PROBLEM DETAILS: Somewhere below, one line contains "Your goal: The" and a later line contains "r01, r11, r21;". Output those two lines and everything between them exactly, and nothing else.

==================================================

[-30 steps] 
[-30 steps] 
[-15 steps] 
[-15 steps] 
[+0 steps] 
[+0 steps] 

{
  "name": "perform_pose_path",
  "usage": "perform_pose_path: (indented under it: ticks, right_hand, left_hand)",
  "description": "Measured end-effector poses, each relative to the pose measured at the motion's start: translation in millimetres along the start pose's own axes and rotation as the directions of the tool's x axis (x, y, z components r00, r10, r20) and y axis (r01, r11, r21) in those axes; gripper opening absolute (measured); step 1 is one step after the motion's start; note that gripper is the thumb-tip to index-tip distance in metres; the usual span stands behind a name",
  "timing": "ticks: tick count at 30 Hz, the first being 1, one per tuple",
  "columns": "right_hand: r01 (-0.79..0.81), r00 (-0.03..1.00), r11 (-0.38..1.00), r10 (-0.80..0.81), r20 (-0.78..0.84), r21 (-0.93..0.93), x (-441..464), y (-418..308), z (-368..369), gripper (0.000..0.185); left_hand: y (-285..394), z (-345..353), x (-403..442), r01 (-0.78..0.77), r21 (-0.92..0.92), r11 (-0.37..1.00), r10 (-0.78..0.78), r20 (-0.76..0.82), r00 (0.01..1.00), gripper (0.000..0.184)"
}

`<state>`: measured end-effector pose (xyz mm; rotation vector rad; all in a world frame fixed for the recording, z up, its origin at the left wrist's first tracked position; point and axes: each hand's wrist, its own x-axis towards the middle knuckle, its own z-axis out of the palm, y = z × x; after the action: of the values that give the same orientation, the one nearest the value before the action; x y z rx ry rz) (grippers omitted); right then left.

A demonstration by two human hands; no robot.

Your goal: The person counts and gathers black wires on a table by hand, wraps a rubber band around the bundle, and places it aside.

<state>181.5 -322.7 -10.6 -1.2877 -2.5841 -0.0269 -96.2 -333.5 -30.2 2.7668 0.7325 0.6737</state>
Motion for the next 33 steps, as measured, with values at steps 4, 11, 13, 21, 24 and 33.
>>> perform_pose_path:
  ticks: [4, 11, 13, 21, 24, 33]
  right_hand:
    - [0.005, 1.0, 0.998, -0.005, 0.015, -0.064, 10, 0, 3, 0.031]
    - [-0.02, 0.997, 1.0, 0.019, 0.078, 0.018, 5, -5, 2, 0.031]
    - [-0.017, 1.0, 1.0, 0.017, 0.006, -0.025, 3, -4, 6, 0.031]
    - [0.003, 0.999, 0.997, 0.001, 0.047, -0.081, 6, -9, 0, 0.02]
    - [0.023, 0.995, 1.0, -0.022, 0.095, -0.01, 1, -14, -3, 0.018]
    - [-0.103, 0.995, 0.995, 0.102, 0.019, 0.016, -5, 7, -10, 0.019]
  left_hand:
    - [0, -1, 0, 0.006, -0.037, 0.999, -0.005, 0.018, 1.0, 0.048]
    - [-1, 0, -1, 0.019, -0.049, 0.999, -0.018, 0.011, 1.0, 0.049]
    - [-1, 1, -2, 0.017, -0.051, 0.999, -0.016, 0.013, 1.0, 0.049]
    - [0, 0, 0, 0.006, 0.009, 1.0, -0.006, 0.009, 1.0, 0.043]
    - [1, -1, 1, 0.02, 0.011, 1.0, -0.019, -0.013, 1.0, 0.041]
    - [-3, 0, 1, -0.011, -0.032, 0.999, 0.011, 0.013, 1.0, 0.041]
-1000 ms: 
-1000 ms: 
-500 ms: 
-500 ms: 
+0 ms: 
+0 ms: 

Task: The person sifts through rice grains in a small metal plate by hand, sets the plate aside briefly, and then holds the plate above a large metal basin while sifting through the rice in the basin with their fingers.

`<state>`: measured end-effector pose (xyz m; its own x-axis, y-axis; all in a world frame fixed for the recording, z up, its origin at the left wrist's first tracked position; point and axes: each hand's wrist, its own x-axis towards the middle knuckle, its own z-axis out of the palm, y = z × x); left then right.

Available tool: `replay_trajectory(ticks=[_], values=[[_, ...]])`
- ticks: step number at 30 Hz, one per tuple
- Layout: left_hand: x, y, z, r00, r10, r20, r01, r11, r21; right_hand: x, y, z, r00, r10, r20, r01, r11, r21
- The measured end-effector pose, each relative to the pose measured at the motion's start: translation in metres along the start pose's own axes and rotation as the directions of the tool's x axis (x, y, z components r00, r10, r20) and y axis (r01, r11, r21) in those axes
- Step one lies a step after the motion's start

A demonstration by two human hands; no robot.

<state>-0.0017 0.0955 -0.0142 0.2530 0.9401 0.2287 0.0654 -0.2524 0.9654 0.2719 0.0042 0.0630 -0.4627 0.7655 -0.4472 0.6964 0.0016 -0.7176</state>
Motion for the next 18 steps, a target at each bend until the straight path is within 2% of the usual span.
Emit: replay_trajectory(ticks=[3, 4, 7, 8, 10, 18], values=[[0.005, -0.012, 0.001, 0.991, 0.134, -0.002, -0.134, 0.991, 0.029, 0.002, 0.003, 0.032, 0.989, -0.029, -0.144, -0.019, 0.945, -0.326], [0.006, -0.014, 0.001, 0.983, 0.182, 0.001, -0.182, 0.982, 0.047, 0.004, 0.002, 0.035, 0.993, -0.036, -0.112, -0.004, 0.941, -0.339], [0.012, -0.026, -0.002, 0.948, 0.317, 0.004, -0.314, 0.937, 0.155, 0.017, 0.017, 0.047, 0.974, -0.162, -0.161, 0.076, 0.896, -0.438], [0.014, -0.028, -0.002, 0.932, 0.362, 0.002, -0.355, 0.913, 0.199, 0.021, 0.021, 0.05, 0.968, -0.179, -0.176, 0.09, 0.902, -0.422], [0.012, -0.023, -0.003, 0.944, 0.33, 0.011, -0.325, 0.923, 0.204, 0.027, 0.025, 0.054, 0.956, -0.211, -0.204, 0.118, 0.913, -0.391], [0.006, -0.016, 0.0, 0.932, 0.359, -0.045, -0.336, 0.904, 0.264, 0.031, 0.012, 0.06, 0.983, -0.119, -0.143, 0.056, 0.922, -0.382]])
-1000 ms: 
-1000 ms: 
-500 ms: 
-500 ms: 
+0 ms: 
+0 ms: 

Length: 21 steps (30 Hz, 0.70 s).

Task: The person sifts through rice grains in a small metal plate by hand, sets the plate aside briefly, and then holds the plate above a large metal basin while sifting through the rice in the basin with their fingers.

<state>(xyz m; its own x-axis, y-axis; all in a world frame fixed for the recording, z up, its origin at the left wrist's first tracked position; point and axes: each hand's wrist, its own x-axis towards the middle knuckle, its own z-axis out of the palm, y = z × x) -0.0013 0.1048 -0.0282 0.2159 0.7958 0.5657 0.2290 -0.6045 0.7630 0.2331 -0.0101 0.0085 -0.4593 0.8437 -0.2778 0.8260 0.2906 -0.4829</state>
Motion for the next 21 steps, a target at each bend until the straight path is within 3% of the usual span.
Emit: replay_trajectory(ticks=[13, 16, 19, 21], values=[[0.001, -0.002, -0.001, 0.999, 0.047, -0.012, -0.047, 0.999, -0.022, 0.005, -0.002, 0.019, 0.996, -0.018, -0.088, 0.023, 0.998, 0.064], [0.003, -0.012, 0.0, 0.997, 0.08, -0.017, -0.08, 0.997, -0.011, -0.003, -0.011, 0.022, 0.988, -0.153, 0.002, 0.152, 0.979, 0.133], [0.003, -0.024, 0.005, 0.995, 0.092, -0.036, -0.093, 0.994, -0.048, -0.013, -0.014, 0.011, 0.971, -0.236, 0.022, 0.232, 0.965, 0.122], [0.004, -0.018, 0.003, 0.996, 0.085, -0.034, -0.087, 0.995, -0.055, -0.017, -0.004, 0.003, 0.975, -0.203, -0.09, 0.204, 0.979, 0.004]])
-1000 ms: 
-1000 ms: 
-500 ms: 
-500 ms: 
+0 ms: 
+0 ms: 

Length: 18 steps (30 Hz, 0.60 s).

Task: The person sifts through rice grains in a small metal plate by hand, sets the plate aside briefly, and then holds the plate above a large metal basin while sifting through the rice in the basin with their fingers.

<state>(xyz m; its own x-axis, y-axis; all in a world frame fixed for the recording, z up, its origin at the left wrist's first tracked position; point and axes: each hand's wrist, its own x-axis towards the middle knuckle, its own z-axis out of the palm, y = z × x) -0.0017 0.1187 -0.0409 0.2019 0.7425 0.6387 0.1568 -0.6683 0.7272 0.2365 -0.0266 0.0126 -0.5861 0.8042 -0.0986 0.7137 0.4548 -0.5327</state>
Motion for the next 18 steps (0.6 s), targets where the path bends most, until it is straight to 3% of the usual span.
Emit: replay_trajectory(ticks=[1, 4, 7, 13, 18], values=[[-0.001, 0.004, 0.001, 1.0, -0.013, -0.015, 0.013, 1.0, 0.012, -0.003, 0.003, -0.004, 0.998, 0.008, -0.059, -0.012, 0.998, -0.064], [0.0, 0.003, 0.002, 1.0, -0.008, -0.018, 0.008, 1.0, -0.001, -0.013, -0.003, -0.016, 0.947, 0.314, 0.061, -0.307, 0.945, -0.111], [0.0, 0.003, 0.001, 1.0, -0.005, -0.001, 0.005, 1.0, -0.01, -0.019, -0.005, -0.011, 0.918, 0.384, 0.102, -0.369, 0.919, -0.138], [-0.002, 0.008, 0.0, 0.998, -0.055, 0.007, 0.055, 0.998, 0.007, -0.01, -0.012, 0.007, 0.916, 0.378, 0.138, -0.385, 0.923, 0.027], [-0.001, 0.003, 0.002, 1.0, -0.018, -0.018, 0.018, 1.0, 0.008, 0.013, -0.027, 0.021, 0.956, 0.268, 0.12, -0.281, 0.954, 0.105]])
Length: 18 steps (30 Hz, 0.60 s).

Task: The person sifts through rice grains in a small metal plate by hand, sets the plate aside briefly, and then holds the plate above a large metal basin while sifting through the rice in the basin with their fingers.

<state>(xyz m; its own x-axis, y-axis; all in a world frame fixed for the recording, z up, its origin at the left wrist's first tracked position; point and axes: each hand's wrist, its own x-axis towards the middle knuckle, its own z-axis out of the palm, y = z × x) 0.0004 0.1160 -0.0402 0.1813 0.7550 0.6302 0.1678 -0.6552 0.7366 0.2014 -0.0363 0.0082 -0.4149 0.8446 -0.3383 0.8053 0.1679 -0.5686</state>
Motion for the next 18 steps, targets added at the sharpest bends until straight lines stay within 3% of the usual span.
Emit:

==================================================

YOUR SOLUTION:
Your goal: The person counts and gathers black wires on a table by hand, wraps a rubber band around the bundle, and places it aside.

<state>181.5 -322.7 -10.6 -1.2877 -2.5841 -0.0269 -96.2 -333.5 -30.2 2.7668 0.7325 0.6737</state>
Motion for the next 33 steps, as measured, with values at steps 4, 11, 13, 21, 24 and 33.
>>> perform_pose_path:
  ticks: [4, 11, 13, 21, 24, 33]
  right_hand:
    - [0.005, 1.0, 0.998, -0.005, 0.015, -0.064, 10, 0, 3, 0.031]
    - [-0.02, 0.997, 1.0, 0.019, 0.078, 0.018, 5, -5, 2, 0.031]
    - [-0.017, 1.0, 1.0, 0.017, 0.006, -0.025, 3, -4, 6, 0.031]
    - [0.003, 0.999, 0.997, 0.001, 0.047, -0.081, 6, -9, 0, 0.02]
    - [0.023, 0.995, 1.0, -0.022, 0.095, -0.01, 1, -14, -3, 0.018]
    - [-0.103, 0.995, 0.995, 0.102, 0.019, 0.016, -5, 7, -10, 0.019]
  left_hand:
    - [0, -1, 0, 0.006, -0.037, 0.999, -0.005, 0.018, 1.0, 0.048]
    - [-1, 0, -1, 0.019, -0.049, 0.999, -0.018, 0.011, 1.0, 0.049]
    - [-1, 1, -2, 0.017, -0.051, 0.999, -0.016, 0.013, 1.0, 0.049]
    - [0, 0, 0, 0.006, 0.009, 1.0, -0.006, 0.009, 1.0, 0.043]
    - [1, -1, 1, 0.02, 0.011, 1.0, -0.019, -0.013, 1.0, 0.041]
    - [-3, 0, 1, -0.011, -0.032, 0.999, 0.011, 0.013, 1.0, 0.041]
-1000 ms: 
-1000 ms: 
-500 ms: 
-500 ms: 
+0 ms: 
+0 ms: 

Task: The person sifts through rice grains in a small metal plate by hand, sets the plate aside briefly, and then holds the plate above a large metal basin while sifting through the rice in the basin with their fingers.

`<state>`: measured end-effector pose (xyz m; its own x-axis, y-axis; all in a world frame fixed for the recording, z up, its origin at the left wrist's first tracked position; point and axes: each hand's wrist, its own x-axis towards the middle knuckle, its own z-axis out of the palm, y = z × x); left then right.

Available tool: `replay_trajectory(ticks=[_], values=[[_, ...]])`
- ticks: step number at 30 Hz, one per tuple
- Layout: left_hand: x, y, z, r00, r10, r20, r01, r11, r21; right_hand: x, y, z, r00, r10, r20, r01, r11, r21

No more output is needed here.